Task ->
Count all lines holding "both" in the data below and say the number, nothing more.

Data section ->
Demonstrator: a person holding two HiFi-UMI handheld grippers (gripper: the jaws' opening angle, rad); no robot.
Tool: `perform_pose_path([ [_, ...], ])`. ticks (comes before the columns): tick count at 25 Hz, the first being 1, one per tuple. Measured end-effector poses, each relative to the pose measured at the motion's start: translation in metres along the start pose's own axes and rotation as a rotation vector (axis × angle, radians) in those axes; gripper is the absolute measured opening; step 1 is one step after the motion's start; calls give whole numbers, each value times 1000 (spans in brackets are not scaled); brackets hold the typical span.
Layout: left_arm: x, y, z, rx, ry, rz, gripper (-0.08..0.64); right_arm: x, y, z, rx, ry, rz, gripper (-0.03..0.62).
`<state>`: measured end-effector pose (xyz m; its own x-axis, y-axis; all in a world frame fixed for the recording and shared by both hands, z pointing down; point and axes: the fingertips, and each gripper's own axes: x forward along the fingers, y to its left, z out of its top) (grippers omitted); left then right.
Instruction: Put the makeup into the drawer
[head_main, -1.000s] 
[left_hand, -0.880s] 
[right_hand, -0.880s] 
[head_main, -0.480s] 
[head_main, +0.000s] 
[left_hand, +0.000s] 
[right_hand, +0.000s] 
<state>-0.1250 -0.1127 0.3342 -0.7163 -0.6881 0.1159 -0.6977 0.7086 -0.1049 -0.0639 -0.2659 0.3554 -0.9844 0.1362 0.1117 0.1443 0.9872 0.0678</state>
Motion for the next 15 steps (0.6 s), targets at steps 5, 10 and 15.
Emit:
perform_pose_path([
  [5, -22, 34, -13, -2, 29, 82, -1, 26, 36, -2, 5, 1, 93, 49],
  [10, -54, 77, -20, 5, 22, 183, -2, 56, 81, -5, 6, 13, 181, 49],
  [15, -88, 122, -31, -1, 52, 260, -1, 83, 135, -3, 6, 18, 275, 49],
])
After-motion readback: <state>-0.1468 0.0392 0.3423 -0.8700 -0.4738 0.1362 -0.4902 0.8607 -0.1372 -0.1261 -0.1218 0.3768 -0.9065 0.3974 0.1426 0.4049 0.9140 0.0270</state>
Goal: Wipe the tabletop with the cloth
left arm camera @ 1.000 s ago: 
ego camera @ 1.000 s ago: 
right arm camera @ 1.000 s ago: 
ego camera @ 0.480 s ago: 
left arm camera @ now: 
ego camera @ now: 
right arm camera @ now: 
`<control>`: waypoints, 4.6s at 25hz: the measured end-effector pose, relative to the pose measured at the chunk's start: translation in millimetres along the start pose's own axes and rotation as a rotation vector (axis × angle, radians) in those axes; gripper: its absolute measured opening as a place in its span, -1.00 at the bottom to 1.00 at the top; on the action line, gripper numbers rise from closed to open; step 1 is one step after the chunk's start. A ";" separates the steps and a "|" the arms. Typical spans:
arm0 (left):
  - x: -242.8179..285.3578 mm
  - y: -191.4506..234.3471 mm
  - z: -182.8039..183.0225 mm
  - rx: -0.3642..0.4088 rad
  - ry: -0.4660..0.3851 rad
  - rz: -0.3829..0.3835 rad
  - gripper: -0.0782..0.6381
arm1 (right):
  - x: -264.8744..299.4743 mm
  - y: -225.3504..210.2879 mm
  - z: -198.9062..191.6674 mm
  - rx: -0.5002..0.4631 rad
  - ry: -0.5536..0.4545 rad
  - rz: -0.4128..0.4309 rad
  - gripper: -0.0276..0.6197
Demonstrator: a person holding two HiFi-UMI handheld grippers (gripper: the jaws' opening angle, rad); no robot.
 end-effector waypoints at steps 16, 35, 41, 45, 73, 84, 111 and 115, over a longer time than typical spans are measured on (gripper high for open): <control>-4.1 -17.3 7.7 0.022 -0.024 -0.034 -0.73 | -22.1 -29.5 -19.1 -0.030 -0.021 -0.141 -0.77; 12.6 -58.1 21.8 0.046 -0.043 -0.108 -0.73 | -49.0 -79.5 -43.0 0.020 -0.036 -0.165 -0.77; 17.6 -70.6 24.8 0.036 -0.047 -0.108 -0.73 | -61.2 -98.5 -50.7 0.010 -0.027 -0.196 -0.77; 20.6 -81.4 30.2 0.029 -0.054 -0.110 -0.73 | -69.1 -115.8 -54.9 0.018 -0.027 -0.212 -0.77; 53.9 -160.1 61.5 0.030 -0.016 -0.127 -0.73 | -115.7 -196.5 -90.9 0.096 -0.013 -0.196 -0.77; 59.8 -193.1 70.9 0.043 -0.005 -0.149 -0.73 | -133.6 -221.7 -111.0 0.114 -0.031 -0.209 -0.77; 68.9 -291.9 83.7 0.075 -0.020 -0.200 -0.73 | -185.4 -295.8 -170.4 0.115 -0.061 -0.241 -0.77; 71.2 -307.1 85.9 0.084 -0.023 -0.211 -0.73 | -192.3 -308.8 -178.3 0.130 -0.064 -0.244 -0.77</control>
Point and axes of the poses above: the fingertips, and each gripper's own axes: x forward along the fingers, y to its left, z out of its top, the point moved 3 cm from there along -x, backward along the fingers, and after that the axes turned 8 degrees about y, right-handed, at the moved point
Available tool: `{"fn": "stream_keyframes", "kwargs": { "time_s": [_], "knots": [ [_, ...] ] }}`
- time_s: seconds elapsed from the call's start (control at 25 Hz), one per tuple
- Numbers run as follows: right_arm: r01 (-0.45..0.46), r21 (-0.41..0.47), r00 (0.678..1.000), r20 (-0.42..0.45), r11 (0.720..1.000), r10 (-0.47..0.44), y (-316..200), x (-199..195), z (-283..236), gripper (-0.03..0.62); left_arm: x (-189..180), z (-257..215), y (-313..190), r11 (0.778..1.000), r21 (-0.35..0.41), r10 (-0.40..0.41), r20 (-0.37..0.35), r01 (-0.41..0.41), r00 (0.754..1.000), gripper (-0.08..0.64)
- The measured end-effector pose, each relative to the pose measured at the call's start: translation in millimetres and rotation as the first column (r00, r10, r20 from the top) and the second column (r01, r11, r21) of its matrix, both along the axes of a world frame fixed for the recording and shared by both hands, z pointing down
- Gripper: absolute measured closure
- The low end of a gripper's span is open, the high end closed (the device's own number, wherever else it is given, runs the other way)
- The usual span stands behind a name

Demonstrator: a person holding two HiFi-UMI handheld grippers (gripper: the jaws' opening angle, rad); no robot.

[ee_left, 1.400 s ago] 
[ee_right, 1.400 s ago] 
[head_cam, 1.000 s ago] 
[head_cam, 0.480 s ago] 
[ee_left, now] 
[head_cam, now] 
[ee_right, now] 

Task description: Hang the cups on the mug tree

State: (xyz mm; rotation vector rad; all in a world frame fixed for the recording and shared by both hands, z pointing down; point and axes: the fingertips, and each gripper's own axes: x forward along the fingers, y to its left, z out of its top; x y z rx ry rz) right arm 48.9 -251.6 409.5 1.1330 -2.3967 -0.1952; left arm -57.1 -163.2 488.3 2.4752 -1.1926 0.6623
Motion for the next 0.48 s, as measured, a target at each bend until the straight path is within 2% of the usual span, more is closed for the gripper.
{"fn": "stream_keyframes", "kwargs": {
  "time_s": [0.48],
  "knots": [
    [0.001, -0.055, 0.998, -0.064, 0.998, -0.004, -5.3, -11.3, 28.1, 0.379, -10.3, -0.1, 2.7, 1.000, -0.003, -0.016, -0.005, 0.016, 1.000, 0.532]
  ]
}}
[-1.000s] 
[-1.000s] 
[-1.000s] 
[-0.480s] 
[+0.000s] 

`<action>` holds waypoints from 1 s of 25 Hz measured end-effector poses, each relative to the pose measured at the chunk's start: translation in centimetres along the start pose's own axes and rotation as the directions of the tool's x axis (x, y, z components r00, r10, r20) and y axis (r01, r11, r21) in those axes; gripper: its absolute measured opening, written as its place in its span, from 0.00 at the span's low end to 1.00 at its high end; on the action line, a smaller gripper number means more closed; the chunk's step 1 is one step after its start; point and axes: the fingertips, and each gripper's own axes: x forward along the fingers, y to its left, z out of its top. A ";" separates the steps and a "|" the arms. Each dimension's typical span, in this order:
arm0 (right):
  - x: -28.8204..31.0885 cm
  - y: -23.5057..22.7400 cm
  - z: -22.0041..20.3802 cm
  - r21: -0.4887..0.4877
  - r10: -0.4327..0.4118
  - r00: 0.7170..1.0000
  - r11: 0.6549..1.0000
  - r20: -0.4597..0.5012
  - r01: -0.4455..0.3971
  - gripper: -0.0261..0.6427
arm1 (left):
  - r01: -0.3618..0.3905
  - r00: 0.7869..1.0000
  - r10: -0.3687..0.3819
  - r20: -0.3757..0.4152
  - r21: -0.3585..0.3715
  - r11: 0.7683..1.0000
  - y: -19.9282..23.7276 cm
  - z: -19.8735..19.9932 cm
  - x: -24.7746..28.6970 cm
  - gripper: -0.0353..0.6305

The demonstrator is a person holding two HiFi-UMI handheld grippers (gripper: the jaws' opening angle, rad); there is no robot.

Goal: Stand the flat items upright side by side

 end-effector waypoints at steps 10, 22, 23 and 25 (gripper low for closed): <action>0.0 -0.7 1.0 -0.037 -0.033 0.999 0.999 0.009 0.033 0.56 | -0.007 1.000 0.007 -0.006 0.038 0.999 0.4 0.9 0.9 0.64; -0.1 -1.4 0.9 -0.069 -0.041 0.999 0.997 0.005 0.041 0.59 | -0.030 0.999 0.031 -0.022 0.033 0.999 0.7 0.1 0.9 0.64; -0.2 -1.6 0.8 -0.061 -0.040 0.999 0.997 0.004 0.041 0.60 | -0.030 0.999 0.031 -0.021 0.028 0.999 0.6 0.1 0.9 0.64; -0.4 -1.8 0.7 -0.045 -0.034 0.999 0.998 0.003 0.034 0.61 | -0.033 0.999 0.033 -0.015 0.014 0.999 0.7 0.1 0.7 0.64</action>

Solved exercise ->
3